Amplification of the groESL operon in Pseudomonas putida increases siderophore gene promoter activity.

作者信息

Venturi V, Wolfs K, Leong J, Weisbeek P J

机构信息

Department of Molecular Cell Biology, University of Utrecht, The Netherlands.

出版信息

Mol Gen Genet. 1994 Oct 17;245(1):126-32. doi: 10.1007/BF00279758.

Abstract

Pseudobactin 358 is the yellow-green fluorescent siderophore [microbial iron(III) transport agent] produced by Pseudomonas putida WCS358 under iron-limiting conditions. The genes encoding pseudobactin 358 biosynthesis are iron-regulated at the level of transcription. In this study, the molecular characterization is reported of a cosmid clone of WCS358 DNA that can stimulate, in an iron-dependent manner, the activity of a WCS358 siderophore gene promoter in the heterologous Pseudomonas strain A225. The functional region in the clone was identified by subcloning, transposon mutagenesis and DNA sequencing as the groESL operon of strain WCS358. This increase in promoter activity was not observed when the groESL genes of strain WCS358 were integrated via a transposon vector into the genome of Pseudomonas A225, indicating that multiple copies of the operon are necessary for the increase in siderophore gene promoter activity.
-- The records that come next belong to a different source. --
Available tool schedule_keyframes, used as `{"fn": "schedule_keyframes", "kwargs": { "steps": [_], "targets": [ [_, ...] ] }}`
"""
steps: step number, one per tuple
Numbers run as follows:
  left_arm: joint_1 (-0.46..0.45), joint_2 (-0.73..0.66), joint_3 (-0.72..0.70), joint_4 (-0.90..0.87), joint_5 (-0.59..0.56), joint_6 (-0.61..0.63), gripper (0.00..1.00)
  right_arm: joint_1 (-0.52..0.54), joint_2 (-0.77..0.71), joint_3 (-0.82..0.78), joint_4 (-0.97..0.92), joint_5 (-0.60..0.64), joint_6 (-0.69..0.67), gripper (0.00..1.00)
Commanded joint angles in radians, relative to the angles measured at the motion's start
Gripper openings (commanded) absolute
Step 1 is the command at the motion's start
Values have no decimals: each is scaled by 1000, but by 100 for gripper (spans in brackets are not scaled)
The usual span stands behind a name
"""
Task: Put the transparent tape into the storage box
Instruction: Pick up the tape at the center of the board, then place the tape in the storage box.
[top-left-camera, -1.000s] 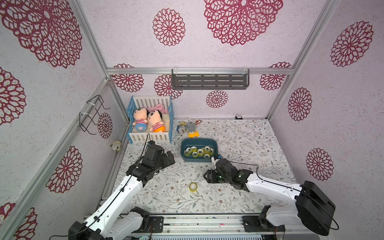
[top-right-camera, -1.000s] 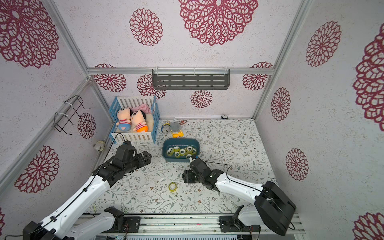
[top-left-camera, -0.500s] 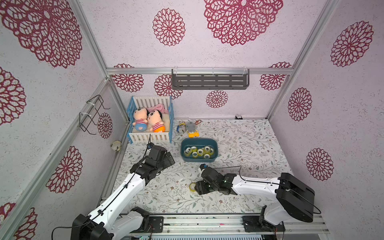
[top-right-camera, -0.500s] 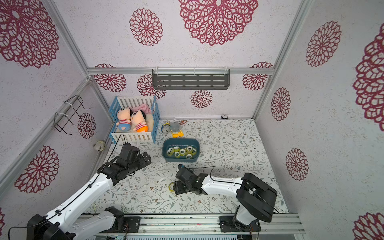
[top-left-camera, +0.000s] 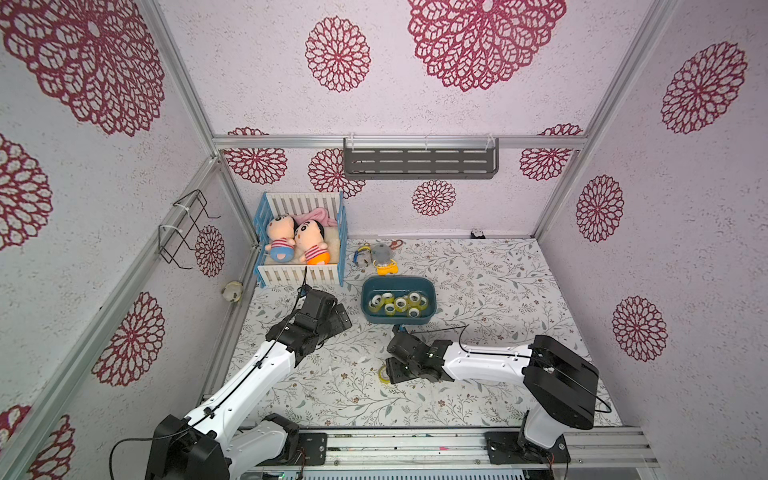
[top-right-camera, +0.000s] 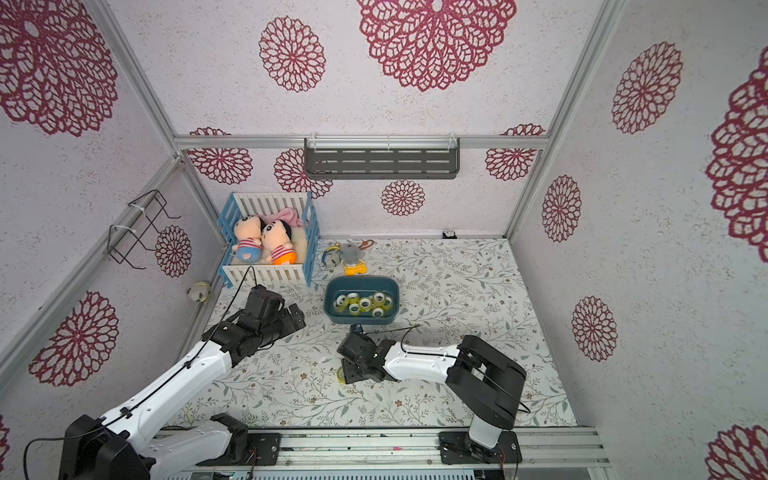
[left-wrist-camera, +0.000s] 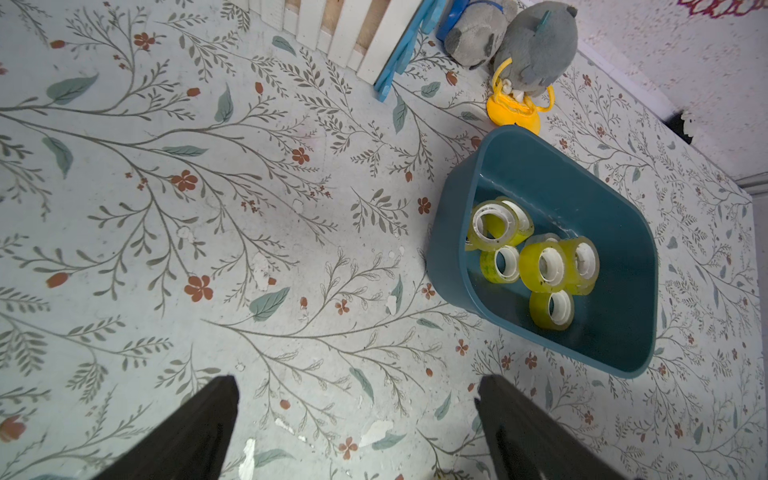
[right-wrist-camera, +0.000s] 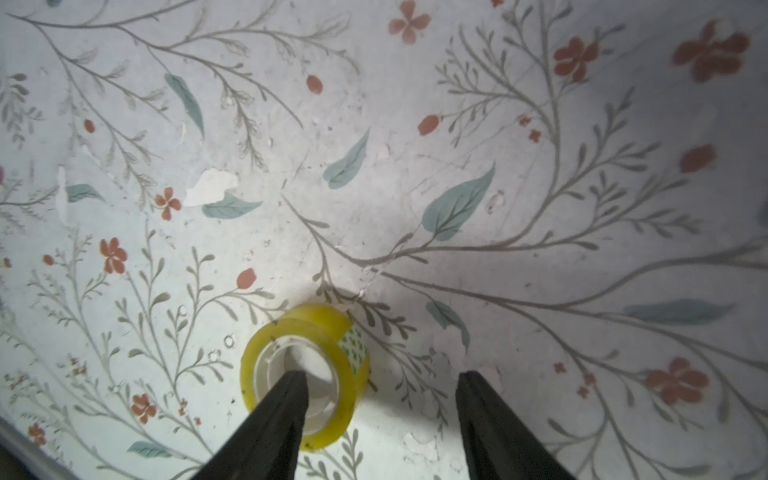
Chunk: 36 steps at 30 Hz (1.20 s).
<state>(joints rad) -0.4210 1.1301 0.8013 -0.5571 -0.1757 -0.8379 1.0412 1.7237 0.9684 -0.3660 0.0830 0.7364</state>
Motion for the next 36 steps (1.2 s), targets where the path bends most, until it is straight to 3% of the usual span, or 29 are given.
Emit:
{"fn": "schedule_keyframes", "kwargs": {
  "steps": [1,6,12,18,21,26,29,32,34,36],
  "targets": [
    [-7,-24,-34,64,48,33,97,4,66,47,-74,48,11,61],
    [-7,-72,-87,73,-14,28,97,2,84,57,-90,63,17,55],
    [-6,-95,-115,62,-33,18,97,-3,5,24,-84,114,54,18],
    [-6,-95,-65,48,-19,24,97,-18,-185,-14,-114,221,56,0],
    [-6,-68,-17,70,37,52,97,-98,-331,-24,-118,226,31,0],
    [-24,37,64,150,173,63,97,-369,-453,1,-40,47,-84,0],
    [-46,82,91,201,163,41,97,-463,-359,114,-68,-29,-179,0],
    [-49,86,33,365,195,-19,97,-502,-229,184,-43,-145,-224,0],
    [-50,75,-15,477,204,-56,97,-503,-165,219,-41,-158,-239,0],
    [-51,68,-24,479,174,-64,97,-504,-133,233,-33,-142,-236,0]
  ]
}}
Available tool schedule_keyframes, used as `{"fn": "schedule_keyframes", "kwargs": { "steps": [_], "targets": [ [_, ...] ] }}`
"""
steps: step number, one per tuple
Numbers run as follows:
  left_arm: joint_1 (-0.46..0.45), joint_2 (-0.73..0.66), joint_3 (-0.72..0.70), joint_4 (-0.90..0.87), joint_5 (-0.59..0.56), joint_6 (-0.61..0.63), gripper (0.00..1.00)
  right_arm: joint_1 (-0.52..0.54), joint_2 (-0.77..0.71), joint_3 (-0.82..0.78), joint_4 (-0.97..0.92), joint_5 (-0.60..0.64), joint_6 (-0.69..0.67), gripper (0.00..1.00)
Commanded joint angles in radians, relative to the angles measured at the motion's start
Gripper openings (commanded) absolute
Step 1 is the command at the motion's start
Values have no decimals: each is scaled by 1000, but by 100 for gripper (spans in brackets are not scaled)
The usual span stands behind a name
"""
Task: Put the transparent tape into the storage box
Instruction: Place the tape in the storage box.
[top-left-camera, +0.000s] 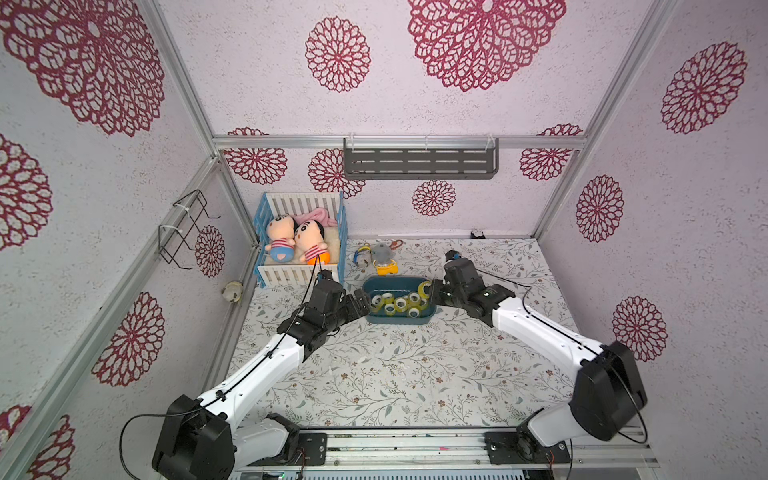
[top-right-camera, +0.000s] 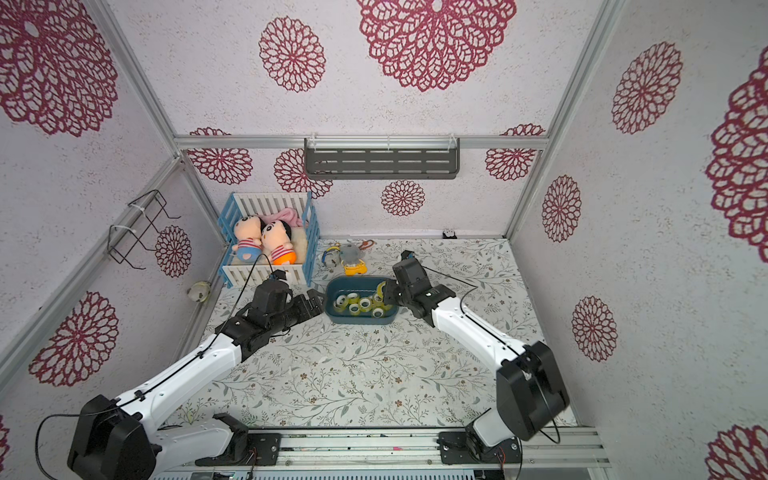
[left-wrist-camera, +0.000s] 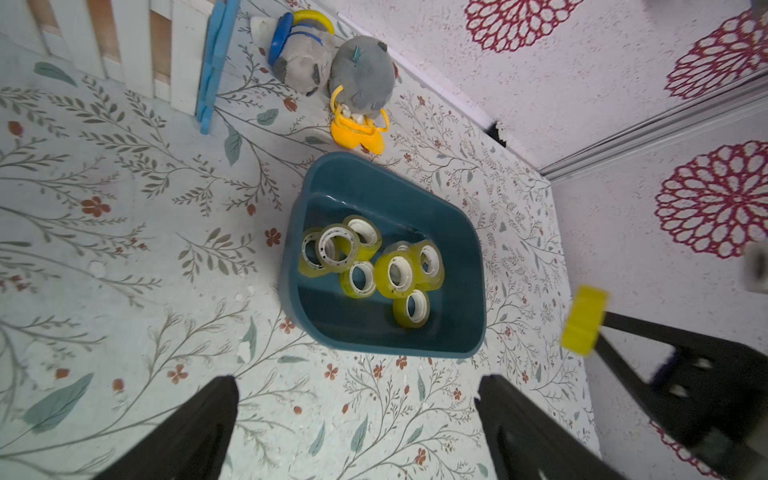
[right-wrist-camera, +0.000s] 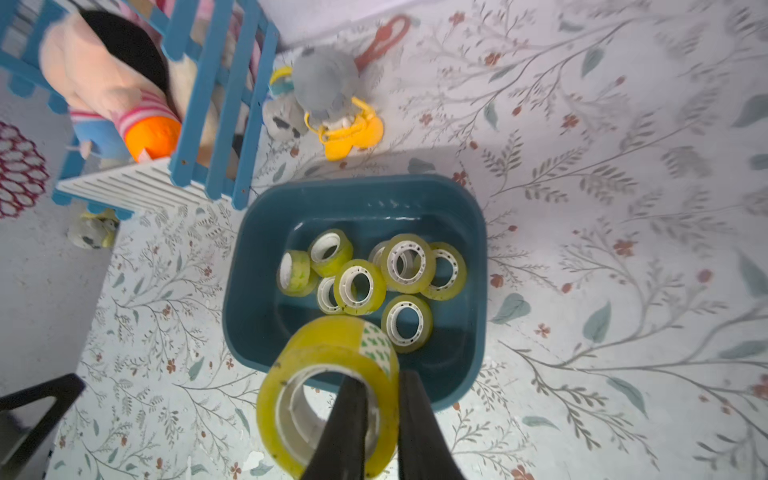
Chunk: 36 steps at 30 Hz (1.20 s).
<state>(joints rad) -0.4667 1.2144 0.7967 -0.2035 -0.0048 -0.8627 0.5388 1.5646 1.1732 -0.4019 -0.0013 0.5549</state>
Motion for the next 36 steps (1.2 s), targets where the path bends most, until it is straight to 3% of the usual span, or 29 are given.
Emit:
{"fn": "schedule_keyframes", "kwargs": {
  "steps": [1,8,15,27,36],
  "targets": [
    [-4,-16,-13,101,-15,-38,97,-3,37,26,15,-47,-52,0],
    [-5,-15,18,-19,-35,10,97,-19,156,50,34,-22,-80,0],
    [-6,-10,-2,-13,-53,10,97,-17,206,50,17,-34,-101,0],
    [-19,-43,-43,9,-98,-36,97,15,211,50,-8,-20,-127,43],
    [-41,-159,-116,35,-220,16,97,16,122,124,-49,13,-168,66]
  ]
}}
Amplification of the Escherichia coli and WCS358 groESL genes also increased iron-regulated promoter activity in the parent strain WCS358. The groESL operon codes for the chaperone proteins GroES and GroEL, which are responsible for mediating the folding and assembly of many proteins.

摘要

假单胞菌素358是恶臭假单胞菌WCS358在铁限制条件下产生的黄绿荧光铁载体[微生物铁(III)转运剂]。编码假单胞菌素358生物合成的基因在转录水平上受到铁的调控。在本研究中,报道了WCS358 DNA的一个黏粒克隆的分子特征,该克隆能以铁依赖的方式刺激异源假单胞菌菌株A225中WCS358铁载体基因启动子的活性。通过亚克隆、转座子诱变和DNA测序鉴定出该克隆中的功能区域为菌株WCS358的groESL操纵子。当WCS358菌株的groESL基因通过转座子载体整合到假单胞菌A225的基因组中时,未观察到启动子活性的增加,这表明该操纵子的多个拷贝对于铁载体基因启动子活性的增加是必需的。大肠杆菌和WCS358的groESL基因的扩增也增加了亲本菌株WCS358中铁调节启动子的活性。groESL操纵子编码伴侣蛋白GroES和GroEL,它们负责介导许多蛋白质的折叠和组装。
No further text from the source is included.